> **THE PROBLEM**:
The expected output is exactly the lines below, starting at the line with "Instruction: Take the" and ending at the line with "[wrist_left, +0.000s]", both included; no other line belongs in it.

> **DATASET EXCERPT**:
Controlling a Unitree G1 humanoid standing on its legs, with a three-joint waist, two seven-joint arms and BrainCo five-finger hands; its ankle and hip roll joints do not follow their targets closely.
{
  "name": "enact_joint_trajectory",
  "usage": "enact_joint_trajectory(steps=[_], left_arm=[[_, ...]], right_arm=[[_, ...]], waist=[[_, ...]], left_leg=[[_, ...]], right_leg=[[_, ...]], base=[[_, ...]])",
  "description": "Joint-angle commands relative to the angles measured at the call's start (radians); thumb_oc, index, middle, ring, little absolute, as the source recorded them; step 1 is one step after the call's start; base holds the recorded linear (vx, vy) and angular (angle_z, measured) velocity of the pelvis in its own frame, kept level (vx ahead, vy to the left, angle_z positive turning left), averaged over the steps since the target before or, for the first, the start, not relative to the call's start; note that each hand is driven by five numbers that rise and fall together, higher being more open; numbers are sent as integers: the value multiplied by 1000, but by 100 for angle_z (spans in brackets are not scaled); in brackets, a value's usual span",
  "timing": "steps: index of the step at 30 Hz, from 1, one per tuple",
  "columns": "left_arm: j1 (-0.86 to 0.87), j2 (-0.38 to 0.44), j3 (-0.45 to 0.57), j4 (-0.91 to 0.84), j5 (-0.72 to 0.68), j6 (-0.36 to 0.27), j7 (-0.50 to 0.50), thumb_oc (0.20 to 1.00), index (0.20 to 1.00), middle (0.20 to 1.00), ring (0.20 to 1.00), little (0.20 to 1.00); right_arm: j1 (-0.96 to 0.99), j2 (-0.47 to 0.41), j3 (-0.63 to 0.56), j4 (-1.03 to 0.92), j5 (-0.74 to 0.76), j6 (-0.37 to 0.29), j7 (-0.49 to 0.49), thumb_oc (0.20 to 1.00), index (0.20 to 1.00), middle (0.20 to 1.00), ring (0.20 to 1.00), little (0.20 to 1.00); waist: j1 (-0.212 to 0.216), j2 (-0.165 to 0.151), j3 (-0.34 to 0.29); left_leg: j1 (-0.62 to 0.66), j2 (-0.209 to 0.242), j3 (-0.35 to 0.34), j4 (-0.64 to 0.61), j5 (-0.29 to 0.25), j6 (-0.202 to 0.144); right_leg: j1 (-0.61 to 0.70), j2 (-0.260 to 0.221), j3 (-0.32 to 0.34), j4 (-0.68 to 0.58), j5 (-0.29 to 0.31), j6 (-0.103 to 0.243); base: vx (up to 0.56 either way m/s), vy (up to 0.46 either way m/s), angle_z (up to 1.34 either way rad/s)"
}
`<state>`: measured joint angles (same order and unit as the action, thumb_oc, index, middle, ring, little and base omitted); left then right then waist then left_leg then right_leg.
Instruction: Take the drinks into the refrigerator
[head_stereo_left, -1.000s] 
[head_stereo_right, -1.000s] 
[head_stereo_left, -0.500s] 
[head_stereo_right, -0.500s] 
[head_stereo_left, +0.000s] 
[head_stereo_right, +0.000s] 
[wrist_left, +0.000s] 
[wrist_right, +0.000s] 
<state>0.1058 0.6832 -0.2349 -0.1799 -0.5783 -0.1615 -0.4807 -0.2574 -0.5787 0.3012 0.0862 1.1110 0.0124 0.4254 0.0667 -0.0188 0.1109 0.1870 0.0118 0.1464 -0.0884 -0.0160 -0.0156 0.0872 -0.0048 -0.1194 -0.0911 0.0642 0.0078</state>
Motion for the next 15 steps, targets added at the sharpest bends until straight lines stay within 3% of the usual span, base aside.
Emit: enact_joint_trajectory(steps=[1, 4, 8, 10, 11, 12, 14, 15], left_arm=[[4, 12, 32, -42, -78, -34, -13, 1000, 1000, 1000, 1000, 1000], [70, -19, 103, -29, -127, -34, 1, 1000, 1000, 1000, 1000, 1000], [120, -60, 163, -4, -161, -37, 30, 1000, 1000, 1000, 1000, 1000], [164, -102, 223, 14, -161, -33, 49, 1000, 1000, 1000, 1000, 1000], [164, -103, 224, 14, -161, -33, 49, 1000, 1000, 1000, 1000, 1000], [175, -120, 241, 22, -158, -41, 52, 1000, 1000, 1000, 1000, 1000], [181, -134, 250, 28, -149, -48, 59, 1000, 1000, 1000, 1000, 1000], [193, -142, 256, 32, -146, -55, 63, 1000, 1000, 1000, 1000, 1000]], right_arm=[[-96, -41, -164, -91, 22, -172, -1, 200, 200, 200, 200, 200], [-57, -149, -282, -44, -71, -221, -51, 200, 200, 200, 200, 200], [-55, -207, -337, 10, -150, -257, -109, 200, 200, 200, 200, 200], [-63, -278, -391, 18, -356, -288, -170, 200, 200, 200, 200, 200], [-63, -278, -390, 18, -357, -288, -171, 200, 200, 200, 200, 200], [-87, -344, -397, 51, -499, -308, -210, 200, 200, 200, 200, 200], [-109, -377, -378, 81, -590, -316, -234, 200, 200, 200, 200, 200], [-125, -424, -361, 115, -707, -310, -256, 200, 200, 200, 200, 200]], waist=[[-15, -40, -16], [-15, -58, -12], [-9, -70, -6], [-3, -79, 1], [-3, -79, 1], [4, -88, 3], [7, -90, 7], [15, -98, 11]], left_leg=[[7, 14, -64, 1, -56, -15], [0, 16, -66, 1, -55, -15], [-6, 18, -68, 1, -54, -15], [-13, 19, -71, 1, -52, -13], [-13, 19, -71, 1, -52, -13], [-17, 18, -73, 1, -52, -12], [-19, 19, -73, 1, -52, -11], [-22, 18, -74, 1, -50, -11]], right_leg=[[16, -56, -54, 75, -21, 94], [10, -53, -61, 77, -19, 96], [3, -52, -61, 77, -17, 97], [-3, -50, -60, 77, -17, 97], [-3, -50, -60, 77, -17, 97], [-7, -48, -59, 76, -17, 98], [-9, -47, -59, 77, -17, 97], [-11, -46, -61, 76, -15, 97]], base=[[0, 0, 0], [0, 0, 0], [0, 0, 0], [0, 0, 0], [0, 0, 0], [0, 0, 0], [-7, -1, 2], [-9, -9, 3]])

> **TASK RESPONSE**:
Instruction: Take the drinks into the refrigerator
[head_stereo_left, -1.000s] 
[head_stereo_right, -1.000s] 
[head_stereo_left, -0.500s] 
[head_stereo_right, -0.500s] 
[head_stereo_left, +0.000s] 
[head_stereo_right, +0.000s] 
[wrist_left, +0.000s] 

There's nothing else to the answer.